• _Task instructions_
Only the number is requested. Tally the lines of the data that hold the string "black".

═════ Material to process

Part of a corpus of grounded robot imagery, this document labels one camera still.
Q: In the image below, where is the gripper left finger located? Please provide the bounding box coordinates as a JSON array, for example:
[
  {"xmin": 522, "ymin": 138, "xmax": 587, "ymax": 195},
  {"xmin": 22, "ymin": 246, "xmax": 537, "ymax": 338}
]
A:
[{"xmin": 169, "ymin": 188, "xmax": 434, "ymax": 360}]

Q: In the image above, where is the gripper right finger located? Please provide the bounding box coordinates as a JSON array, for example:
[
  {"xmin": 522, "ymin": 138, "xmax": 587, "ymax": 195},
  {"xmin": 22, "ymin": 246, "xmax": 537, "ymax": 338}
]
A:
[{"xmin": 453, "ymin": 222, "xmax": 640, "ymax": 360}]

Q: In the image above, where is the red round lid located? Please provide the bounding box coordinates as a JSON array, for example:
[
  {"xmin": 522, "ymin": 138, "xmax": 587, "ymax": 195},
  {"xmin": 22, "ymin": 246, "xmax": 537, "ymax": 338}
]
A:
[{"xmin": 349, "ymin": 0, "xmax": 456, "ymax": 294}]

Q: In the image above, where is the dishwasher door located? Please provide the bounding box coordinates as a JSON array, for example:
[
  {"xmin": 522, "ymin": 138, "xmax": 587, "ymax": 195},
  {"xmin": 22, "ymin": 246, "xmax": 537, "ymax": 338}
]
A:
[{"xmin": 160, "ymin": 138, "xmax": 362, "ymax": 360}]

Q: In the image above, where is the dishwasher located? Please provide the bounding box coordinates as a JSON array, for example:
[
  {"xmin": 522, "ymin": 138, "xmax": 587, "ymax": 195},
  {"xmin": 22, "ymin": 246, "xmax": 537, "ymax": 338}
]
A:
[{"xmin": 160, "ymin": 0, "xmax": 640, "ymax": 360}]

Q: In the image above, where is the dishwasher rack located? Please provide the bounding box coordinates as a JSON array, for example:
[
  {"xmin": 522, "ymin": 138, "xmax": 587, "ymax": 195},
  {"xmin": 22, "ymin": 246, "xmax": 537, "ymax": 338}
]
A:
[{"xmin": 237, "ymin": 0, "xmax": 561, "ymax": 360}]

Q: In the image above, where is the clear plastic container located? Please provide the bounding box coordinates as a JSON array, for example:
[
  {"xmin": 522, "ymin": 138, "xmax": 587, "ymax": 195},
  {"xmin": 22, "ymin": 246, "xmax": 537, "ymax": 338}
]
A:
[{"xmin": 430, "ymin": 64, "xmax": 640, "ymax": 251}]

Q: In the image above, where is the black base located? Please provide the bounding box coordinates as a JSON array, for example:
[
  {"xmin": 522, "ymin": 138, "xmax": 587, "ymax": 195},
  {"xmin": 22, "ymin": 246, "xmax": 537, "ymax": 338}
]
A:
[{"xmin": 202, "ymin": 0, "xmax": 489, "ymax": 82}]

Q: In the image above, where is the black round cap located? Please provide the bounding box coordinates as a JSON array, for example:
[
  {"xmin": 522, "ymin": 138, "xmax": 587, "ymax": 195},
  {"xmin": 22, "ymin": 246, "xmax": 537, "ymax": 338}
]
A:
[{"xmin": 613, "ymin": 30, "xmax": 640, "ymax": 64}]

══════════

• _Solution to this task_
2